Streaming and Online Meetings

When working from home, you will undoubtedly need to participate in meetings and voice calls remotely to organise projects and such with your team. Chances are you’re using either Microsoft Teams, Zoom or possibly Slack, but there are several things you can do with all of these to improve your and others meeting experience.

When working from home, it is assumed that you are using a laptop or some other basic setup and not a home studio with professional microphones and soundproofing, however this can make meetings more difficult with muffled and unclear sound. Even low-end equipment can often outperform the default laptop microphone, but there are some other cheap options that could improve the quality like an air deflector or learning how to use VoiceMeeter.

To improve your webcam, most things can be done for relatively cheaply, such as having adequate lighting (turn on a desk lamp), diffusing harsh light (tape baking paper or other thin, white material over your light) and having a clean background (set up your meeting space against a wall).
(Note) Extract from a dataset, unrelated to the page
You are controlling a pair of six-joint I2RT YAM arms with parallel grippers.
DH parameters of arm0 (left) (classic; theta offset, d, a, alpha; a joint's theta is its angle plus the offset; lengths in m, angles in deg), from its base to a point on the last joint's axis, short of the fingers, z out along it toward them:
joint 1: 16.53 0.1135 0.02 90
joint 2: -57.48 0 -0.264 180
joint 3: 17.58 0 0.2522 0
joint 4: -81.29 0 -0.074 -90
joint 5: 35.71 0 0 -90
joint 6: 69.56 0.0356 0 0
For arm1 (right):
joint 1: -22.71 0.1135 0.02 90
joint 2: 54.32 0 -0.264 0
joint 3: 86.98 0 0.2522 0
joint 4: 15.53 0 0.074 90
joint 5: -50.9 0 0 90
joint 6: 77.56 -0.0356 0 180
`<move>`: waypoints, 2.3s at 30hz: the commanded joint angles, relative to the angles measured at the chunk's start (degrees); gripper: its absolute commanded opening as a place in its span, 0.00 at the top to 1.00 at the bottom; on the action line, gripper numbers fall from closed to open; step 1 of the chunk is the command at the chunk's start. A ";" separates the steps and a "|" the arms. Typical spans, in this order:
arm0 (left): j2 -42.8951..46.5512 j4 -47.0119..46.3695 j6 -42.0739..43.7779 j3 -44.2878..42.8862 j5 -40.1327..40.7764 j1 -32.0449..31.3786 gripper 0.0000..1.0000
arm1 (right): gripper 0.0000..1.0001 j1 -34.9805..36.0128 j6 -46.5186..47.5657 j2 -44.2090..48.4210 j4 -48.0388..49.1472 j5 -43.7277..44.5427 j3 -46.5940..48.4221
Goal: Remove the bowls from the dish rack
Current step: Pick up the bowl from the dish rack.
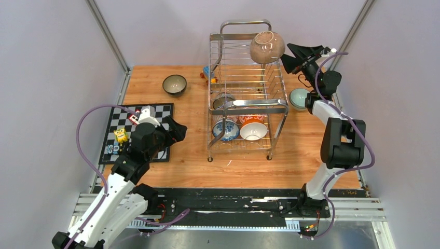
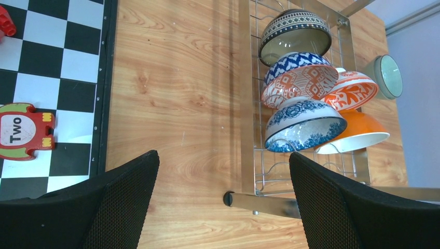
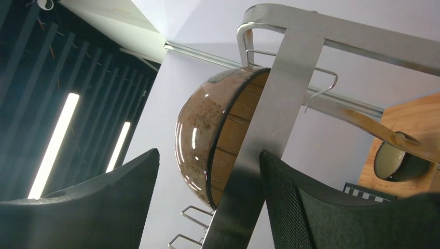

With these easy tweaks even a cheap laptop webcam can look decent for any meeting.

One of the most beneficial things to a meeting going smoothly is users that know how to operate the software package you are using to hold it. This includes basic actions such as screen sharing for documents, how to mute yourself and other users, or even use push-to-talk if you are chatting in a noisy environment.

While there are several differences, meetings online do share many of the same principles that you would employ during an in-person meeting, such as benefiting from a clear, pre-set structure and clear direction. Online meetings still need to be focused and kept on track, and the easiest way to do this is with a set agenda to work your way through.